Rakowsky was a well-known personality in the capital of Victoria. In 1863 he presided over the Polish-Australian committee of solidarity with the Polish rebellion (1863) against the Tsar's oppression, participated in organization of meetings and collection of means for the rebels. He had been familiar with the lieutenant from "Bogatyr" Zbyszewski (not Zlyshuvsky) whom he called his nephew and had met during the stay of the Russian corvette in Melbourne. In July 1863 Zbyshewsky really deserted from the Russian service and after long adventures found himself in Paris where he deployed activity in creation of the Polish Revolutionary Navy under the aegis of the Provisional National Government formed by the Polish rebels.


It has to be emphasized that the authenticity of the Rakowsky's information on the Russian secret plans provided by Zbyshewsky does not sustain any critics. First of all, it is unclear why did the lieutenant from "Bogatyr" advised these plans to his Australian vis-a-vis only in 1864 when the Polish rebellion had already been defeated. Such information, had it arrived in Australia in 1863 during a hot stand-off between England and Russia over the Polish question would have benefited the Australian Poles a lot more in regard to the collection of means as well as political and moral support. It seems to be strange that Zbyshewsky wrote not a single word in his reminiscences about Rakowsky, his links with Australia or the secret Russian plan of attack on the fifth continent. We can judge the contents of the Zbyshewsky's letter to Rakowsky about the instruction given to A.A. Popov, as well as existence of the letter itself only based on the words of Rakowsky himself. One cannot get rid of an impression that Rakowsky just made up the Russian plans in Australia, and he simply needed this impulse to activate the efforts of the Polish-Australian Committee and preserve his popularity.


The conviction of the unreliability of the Rakowsky's information has become better grounded after familiarization with the Russian archive documents. Among the instructions of the Russian Naval Minister N.K. Krabbe to A.A. Popov related to the activities of the Russian Squadron in the Pacific and the anticipated was against England and France there is no directions on actions against Australia. Moreover, it is clear from the letter from N.K. Krabbe to A.A. Popov (14.10.1863) that the Russian Minister considered the navigation of "Bogatyr" to Australia and Oceania only as "geographical" which could be useful for the "education of our sailors".


In the archive correspondence related to the Zbyshewsky's desertion there is no evidence of stealing of secret documents by him either. And all this happened under the circumstances of the first case of desertion of a Russian Naval Officer which was studied very thoroughly by the Government officialdom. Tsar Alexander II wrote his own resolution on the report about the Zbyshewsky's desertion: "Very sad". Such a melancholic reaction would not have taken place had the deserter stolen any secret documents as well.
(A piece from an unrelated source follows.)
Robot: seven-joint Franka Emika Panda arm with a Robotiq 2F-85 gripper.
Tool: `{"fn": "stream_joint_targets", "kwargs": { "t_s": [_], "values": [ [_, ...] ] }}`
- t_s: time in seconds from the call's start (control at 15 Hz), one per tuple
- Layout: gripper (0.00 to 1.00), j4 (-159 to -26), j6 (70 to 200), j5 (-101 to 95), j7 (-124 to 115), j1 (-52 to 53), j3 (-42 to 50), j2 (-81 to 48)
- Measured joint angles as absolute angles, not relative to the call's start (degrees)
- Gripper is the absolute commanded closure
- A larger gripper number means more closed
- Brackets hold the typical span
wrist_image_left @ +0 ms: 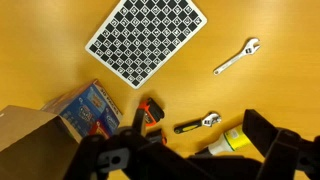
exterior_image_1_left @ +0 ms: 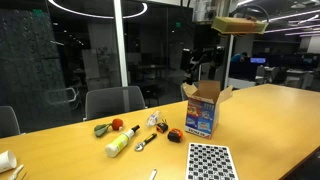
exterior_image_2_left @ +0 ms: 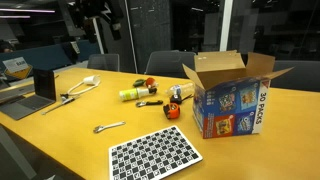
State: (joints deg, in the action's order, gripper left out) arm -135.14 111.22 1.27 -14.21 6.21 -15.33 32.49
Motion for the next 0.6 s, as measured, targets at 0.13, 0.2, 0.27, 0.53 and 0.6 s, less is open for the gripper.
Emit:
{"fn": "stream_joint_targets", "kwargs": {
  "t_s": [0.13,0.2,0.27,0.53,0.6],
  "values": [
    [0.0,-134.43,111.22,1.27,-14.21,6.21,-15.33,32.62],
    [0.0,-134.25,111.22,1.27,-14.21,6.21,-15.33,32.75],
    [0.0,-134.18,111.22,1.27,-14.21,6.21,-15.33,32.85],
    [0.0,-134.43,111.16,1.27,-14.21,6.23,-15.3,32.7],
    [0.0,-134.58,111.16,1.27,-14.27,6.23,-15.29,32.42]
  ]
}}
Assertions of the espionage character of the visit of "Bogatyr" to Australia and presence of a secret plan of attack on the fifth continent in A.A. Popov's possession were certainly a fabrication. The visit of "Bogatyr" was a one of "good will" and bore no threat to the security of the colonies.


Russkie moriaki i puteshestvenniki v Avstralii. Compiled by E.V. Govor and A.Ya. Massov. 1993.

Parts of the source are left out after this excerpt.